The Congruency by Level interaction was significant, for accuracy, F_1,38= 23.0, p < .001, ɳ_p²= 0.38, and RT, F_1,38= 19.8, p < .001, ɳ_p²= 0.34. The effect of congruency was significant in the category-level version of the experiment, for accuracy, t₁₉ = 4.75, p < .001, d = 1.06, and RT, t₁₉ = 5.09, p < .001, d = 1.14; but not in the item-level experiment: accuracy, t₁₉ = −1.16, p = .13, d = −0.26; RT, t₁₉ = −0.31, p = .38, d = −0.07.

The category-level effect was probed for differences between match and mismatch trials (Fig 5c, 5d). There was significantly better congruency performance for match than mismatch trials in terms of accuracy: there was a 4.1% difference (match: M = 9.17%; SE = 2.15%; mismatch: M = 5.05%; SE = 1.52%), t₁₈ = 1.83, p = .042, d = 0.42. There was no significant difference in terms of RT (−9.8 ms difference; match: M = 40.7 ms; SE = 7.67 ms; mismatch: M = 50.6 ms; SE = 13.0 ms), t₁₈ = −0.79, p = .22, d = −0.18.

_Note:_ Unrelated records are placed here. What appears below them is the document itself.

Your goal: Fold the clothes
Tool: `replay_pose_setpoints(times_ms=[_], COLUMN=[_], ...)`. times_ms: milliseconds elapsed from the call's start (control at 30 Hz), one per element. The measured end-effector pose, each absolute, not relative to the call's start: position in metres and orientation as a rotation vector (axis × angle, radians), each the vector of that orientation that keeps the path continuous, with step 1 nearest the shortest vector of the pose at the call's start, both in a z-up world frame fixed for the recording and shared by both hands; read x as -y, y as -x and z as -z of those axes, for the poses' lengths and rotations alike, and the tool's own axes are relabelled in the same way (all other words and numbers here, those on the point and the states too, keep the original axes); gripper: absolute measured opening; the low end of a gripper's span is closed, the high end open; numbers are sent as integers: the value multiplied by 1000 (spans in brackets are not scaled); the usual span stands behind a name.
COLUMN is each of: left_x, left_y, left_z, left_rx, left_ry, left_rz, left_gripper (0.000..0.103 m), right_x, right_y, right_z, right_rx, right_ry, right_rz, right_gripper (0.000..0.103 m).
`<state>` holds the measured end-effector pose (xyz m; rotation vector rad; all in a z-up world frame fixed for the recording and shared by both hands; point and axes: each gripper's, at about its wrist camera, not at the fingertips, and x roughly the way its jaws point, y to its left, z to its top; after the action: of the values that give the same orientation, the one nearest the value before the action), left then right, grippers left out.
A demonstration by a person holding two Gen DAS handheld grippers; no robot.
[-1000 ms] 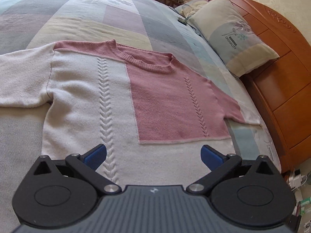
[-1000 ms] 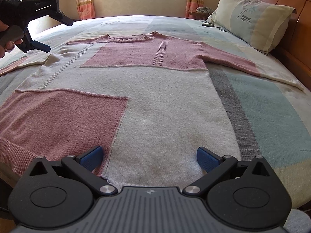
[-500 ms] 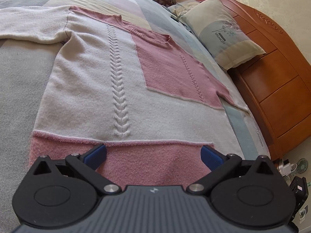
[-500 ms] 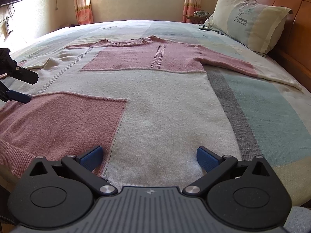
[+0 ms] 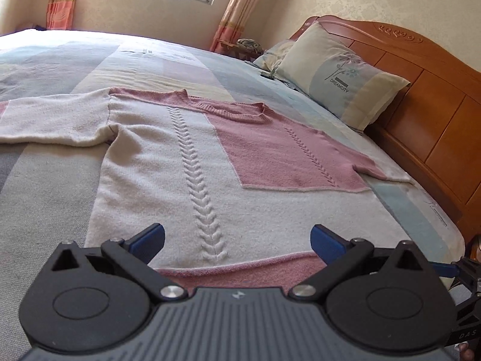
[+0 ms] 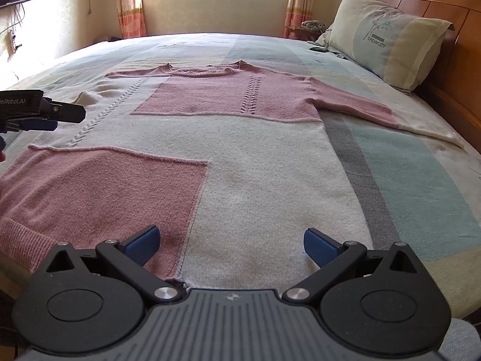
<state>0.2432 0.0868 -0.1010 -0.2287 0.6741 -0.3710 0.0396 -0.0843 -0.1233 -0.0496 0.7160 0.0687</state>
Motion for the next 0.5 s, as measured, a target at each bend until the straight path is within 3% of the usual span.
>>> replay_pose_setpoints(times_ms=[100, 233, 500], left_x=[-96, -94, -78], left_y=[-243, -242, -247], left_z=[110, 107, 97], left_rx=[-683, -671, -641], left_ry=[221, 230, 227], left_rz=[345, 364, 393], left_gripper=[102, 102, 102], right_x=[65, 42, 62], right_y=[-44, -50, -35], right_z=[111, 129, 140], right_rx=[-672, -748, -786], right_ry=[103, 241, 76], right_rz=[-111, -93, -69], right_gripper=[103, 103, 103])
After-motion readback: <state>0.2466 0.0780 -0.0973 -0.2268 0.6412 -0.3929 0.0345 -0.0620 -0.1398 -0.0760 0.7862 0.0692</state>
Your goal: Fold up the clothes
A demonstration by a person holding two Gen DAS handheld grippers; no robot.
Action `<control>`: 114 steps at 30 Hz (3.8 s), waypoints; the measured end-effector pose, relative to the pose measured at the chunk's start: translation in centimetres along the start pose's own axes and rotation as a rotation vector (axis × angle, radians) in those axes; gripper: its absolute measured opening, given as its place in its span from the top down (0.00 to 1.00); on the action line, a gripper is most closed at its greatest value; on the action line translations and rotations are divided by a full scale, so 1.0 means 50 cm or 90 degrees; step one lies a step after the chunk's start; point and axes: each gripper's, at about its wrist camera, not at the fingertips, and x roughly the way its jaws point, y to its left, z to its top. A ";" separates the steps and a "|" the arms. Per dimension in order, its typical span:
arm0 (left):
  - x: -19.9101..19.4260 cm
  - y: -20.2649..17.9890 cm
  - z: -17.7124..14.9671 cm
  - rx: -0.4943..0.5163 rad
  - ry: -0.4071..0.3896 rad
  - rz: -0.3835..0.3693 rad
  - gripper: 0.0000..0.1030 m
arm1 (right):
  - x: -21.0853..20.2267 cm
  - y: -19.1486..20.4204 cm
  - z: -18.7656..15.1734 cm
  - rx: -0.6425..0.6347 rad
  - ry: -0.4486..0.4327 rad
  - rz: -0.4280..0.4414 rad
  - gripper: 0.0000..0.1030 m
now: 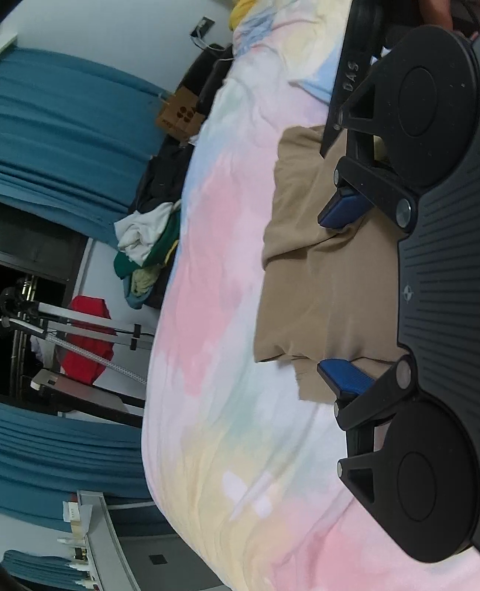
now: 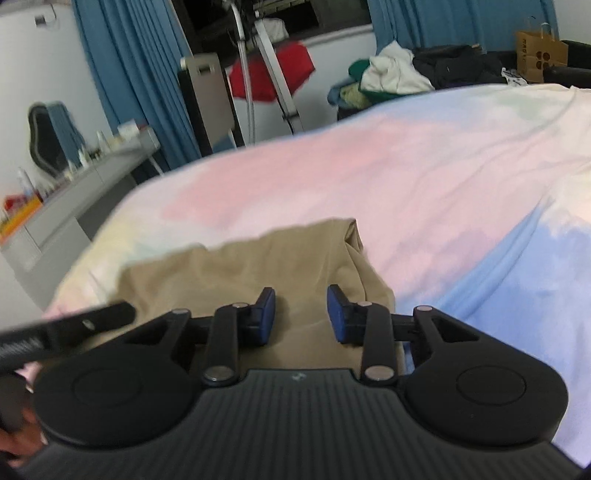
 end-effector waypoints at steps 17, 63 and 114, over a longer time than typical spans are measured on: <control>-0.161 -0.072 -0.040 0.068 -0.030 0.016 0.28 | -0.159 0.051 -0.018 0.002 -0.023 0.052 0.66; -0.076 0.127 -0.101 -0.537 0.049 -0.274 0.15 | -0.155 -0.026 -0.049 0.392 0.087 0.301 0.57; 0.240 -0.392 0.287 -0.404 0.039 -0.406 0.66 | -0.266 -0.437 0.151 0.517 -0.319 0.242 0.58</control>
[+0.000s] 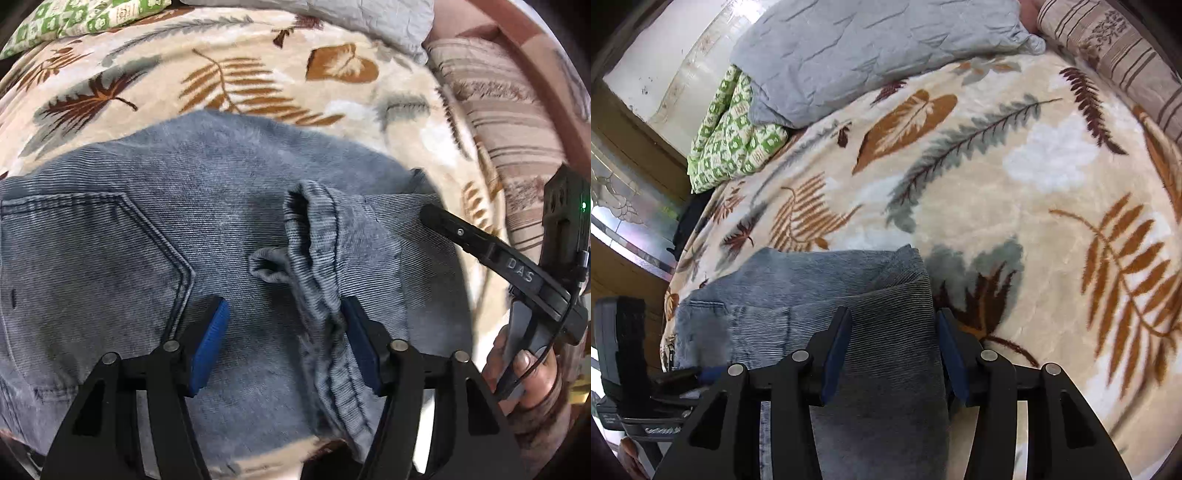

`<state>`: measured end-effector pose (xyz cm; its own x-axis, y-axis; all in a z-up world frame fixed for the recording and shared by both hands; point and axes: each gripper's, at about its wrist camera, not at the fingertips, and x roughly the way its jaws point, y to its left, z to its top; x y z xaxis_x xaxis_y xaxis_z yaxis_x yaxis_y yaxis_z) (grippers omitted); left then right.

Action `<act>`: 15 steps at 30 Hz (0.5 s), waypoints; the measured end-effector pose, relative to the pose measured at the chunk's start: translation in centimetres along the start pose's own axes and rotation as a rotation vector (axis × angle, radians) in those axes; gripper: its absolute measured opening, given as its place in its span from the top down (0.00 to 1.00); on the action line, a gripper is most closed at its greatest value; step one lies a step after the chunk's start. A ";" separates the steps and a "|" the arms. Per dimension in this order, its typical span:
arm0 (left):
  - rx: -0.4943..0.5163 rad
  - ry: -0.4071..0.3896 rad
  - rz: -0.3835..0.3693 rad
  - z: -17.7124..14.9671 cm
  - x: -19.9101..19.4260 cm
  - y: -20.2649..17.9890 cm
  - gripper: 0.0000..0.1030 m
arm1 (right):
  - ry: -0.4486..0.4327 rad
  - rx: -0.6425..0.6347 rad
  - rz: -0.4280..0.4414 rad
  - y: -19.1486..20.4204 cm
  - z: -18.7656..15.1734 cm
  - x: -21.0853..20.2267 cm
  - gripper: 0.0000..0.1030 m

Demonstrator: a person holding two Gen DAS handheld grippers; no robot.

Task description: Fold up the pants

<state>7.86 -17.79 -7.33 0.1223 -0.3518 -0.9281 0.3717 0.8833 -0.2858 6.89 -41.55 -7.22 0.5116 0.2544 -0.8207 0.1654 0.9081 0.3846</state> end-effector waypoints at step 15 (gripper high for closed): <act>-0.142 -0.105 -0.071 -1.1 -10.0 13.8 0.37 | -0.049 -0.202 0.084 12.9 -3.2 -2.5 0.39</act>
<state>10.73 -1.73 -2.27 0.1984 -0.4387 -0.8765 0.2503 0.8873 -0.3874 5.02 -29.45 -1.55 0.5572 0.3204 -0.7661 -0.0492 0.9337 0.3547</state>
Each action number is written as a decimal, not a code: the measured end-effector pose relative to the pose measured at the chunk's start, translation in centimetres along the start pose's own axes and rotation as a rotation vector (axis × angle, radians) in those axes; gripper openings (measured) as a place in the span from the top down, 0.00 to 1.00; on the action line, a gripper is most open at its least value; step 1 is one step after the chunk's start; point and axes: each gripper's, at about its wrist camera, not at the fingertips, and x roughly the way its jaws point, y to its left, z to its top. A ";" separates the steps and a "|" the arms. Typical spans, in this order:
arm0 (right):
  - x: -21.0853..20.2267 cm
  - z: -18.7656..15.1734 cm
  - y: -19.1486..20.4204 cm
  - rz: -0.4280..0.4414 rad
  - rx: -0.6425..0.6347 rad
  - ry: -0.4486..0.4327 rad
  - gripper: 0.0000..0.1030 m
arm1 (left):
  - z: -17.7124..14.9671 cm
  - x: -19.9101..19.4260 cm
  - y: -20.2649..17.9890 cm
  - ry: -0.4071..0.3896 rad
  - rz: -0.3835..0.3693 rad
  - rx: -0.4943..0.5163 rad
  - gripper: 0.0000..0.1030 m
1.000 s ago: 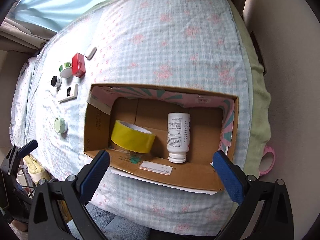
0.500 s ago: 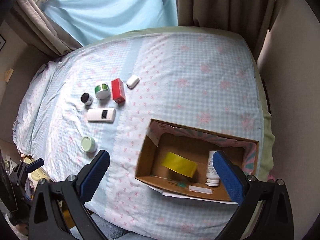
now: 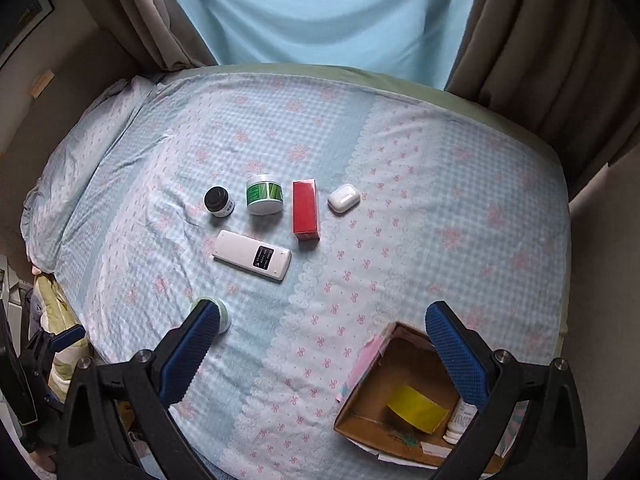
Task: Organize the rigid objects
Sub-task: 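Move both tools back over the remaining objects on the bed, then grasp the pale green lid with the left tool while the right tool grasps the red box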
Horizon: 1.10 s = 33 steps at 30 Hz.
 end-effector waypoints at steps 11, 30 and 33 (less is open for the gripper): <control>14.9 6.7 2.9 0.021 -0.064 0.197 0.00 | -2.4 11.7 4.7 0.152 0.062 -0.138 0.00; 34.2 9.9 2.9 -0.022 -0.157 0.429 0.07 | -1.9 25.3 2.7 0.184 0.113 -0.096 0.00; 35.2 10.4 3.0 -0.019 -0.152 0.433 0.07 | -1.2 26.1 2.9 0.186 0.120 -0.102 0.06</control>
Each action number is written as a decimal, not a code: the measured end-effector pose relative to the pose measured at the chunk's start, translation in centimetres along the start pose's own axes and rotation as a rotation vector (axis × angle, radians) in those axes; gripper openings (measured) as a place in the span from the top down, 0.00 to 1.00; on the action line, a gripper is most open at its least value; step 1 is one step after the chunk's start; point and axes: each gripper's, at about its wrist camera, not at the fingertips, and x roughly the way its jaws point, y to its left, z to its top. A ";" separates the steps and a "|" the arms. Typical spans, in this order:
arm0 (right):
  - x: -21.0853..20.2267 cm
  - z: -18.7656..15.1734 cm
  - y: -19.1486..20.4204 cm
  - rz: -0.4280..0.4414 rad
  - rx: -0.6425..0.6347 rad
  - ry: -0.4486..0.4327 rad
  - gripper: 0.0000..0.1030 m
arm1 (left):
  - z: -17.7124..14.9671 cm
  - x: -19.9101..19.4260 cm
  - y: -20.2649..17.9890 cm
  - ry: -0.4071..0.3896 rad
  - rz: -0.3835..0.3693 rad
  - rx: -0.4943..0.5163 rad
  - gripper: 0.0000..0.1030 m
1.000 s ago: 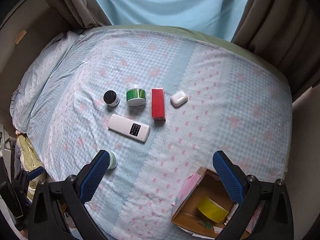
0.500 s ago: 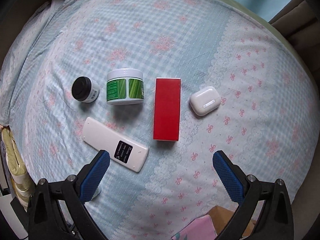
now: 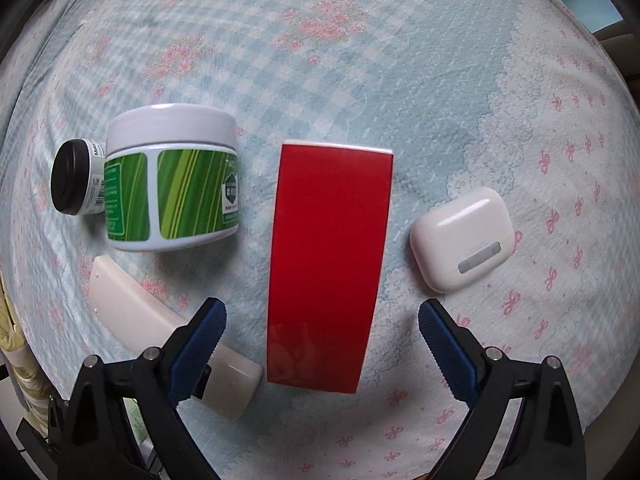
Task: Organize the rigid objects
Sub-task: 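Grasp the pale green lid with the left tool while the right tool grasps the red box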
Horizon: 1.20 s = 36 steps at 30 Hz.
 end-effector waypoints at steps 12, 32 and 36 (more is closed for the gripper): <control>1.1 3.2 -0.7 -0.036 0.020 0.038 0.40 | 2.0 1.9 -1.8 0.025 0.011 0.004 0.26; -2.5 0.7 -0.6 0.003 0.022 -0.046 0.63 | 0.8 -1.0 0.3 -0.021 -0.037 0.003 0.34; -4.3 -1.3 0.1 0.035 0.021 -0.070 0.63 | 0.7 -3.2 0.5 -0.046 -0.050 0.010 0.34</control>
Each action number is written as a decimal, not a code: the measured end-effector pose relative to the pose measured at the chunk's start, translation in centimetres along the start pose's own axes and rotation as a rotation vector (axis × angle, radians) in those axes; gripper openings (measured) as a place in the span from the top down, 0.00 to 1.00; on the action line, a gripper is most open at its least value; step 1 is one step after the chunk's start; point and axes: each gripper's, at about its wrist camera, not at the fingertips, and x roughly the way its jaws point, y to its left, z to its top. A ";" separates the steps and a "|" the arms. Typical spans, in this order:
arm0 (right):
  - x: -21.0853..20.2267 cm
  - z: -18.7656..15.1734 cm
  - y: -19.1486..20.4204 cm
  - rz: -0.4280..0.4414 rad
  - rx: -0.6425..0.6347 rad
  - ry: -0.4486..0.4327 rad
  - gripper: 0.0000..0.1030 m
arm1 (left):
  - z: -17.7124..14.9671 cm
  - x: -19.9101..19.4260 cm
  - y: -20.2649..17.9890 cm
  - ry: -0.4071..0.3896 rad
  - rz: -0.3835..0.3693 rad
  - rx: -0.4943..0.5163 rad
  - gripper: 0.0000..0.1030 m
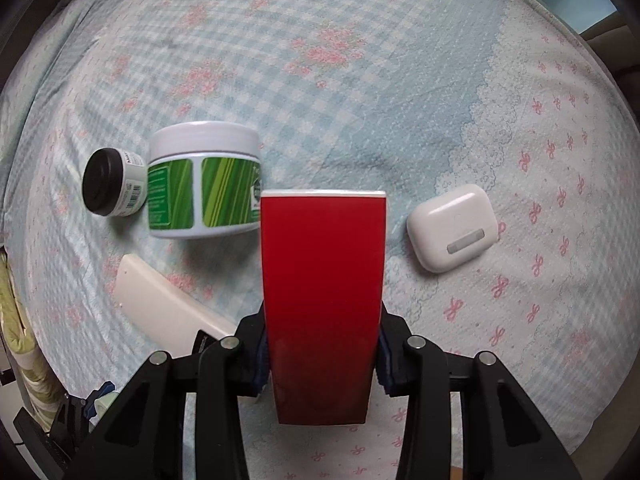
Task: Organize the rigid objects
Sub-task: 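Grasp the pale green lid with the left tool while the right tool grasps the red box, then carry the green lid and red box into the cardboard box and release both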
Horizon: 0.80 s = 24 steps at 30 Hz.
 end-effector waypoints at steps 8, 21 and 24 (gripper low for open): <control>-7.2 -5.4 0.3 0.106 0.058 -0.097 0.63 | 1.3 -7.8 -1.2 -0.116 -0.005 0.053 0.34; -20.7 -19.1 -3.8 0.185 0.246 -0.344 0.63 | 2.7 -18.8 -9.8 -0.183 -0.151 0.287 0.34; -22.8 -22.8 -5.7 0.161 0.274 -0.389 0.63 | 2.3 -20.8 -13.1 -0.209 -0.178 0.355 0.34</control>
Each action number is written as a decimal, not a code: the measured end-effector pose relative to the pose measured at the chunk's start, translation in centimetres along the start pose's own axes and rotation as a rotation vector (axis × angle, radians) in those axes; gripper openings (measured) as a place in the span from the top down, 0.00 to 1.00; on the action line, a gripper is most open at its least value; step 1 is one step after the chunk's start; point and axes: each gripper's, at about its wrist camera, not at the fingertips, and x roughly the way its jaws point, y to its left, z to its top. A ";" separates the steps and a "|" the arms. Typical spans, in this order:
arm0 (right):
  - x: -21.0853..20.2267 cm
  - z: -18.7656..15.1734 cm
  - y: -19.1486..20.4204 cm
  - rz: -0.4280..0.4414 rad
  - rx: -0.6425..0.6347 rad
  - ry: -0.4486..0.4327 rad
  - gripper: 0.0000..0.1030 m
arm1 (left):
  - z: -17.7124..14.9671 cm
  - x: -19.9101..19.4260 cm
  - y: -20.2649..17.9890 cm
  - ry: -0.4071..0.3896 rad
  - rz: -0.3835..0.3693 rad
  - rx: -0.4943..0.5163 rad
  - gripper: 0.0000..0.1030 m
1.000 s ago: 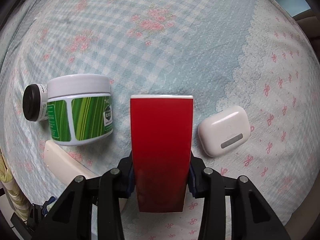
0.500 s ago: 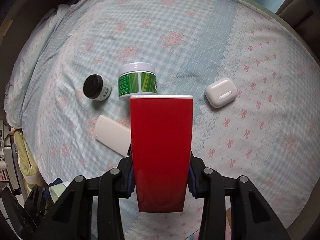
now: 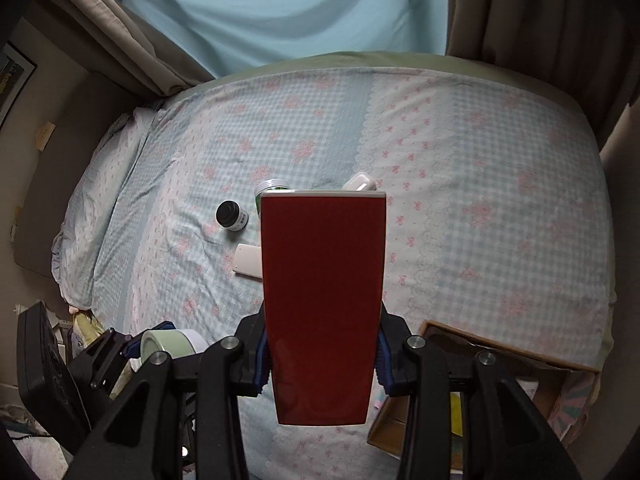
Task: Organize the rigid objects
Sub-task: 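Carry the green lid and red box into the cardboard box and release both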
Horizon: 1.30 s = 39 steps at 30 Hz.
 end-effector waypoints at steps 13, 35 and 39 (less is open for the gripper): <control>-9.8 -11.0 -12.6 -0.109 0.211 -0.100 0.63 | 1.5 -1.0 -13.9 -0.052 -0.099 0.164 0.34; -3.9 -20.1 -27.8 -0.097 0.529 0.022 0.63 | 4.0 13.7 -27.2 0.166 -0.166 0.287 0.34; -1.4 -20.3 -28.6 -0.073 0.557 0.058 0.63 | 3.6 17.0 -27.8 0.228 -0.170 0.252 0.34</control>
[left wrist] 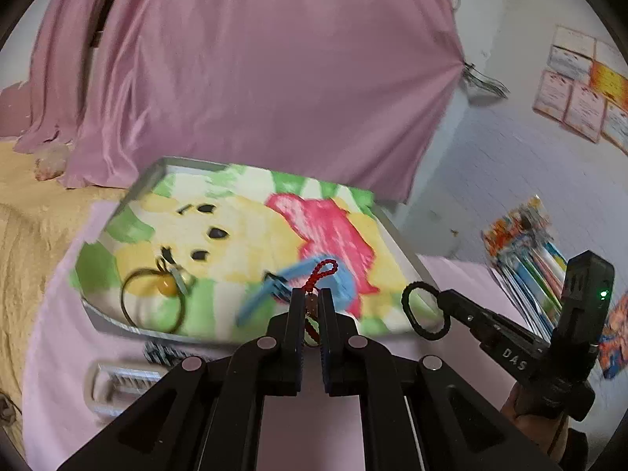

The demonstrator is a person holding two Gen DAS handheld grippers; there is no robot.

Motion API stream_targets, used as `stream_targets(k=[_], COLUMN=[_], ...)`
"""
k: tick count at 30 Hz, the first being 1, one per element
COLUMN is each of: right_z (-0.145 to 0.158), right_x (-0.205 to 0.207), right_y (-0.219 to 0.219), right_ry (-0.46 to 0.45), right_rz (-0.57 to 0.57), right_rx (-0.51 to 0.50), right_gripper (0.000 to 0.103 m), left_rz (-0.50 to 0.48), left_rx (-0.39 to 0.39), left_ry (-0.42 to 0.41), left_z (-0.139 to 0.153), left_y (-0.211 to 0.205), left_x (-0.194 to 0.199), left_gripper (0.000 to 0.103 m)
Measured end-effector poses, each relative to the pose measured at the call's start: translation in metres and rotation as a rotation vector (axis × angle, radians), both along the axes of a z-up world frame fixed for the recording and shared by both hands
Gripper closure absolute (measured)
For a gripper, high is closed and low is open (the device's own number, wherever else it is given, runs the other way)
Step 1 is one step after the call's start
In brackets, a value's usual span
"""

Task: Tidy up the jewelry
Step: 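Place the hair band in the tray with right tool while left tool carries red tassel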

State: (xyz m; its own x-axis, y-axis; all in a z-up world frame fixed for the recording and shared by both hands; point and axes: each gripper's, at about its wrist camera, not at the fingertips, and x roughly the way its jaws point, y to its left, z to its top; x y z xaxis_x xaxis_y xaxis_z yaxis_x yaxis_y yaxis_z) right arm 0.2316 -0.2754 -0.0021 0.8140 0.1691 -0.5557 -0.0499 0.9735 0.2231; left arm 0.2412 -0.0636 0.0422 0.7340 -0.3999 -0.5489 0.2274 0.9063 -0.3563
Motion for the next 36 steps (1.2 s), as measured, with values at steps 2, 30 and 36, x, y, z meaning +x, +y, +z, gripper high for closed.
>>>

Post-experiment questionnaire

Participants were asked three questions following the implicit color-number association learning paradigms and explicit association report tasks: 1) What did you notice about the experiment? 2) Did you notice that certain numbers usually appeared in a certain color? If so, please give a description; and 3) What colors did you see during the experiment? Block 1: parity task; Block 2: magnitude task; Block 3: parity task.

The first question was answered by all but four participants (36 participants). About half of these participants spontaneously reported seeing numbers (20) and colors (18). Ten participants (6 in the experimental group) reported noticing a relationship between colors and numbers, while 6 participants (2 in the experimental group) reported an unreliable relationship between colors and numbers. Otherwise, some participants commented on: perceived ruptures in perceived stimulus presentation patterns (9); fatigue or difficulty of the experiment (8); making responses (6); the randomization of number or color presentation order (5); and observed changes in number presentation speed/duration (4) and size (3).

In response to the second question, regarding color-number pairings, just over 70% of participants (29 participants) responded yes. In terms of category-level associations, 3 participants correctly reported a relationship between parity and color (blue-even and yellow-odd), and 1 between magnitude and color (green-small and purple-large), in the experimental group (results highlighted in S2 Fig). Strangely, two participants incorrectly reported the relationship between parity and color (blue-odd and yellow-even) in the experimental group (one of these participants also incorrectly associated green-even and purple-odd). Three additional participants reported incomplete/inaccurate relationships between parity and color (yellow-odd and blue/purple-even; blue-even; yellow-odd and blue-large); and two participants between magnitude and color (dark/purple-large; blue-large; S2 Fig). One participant in the control, item-level group incorrectly reported a relationship between parity and color; and one participant in the control group incorrectly reported a relationship between magnitude and color (green-small and blue/purple-large). In terms of item-level associations, 15 participants reported specific color-number pairings (6 in the experimental group). On average, these participants reported 2.7 specific color-number pairings (2.6 experimental group; 2.8 control group), with only 48% accuracy (48% experimental group; 47% control group).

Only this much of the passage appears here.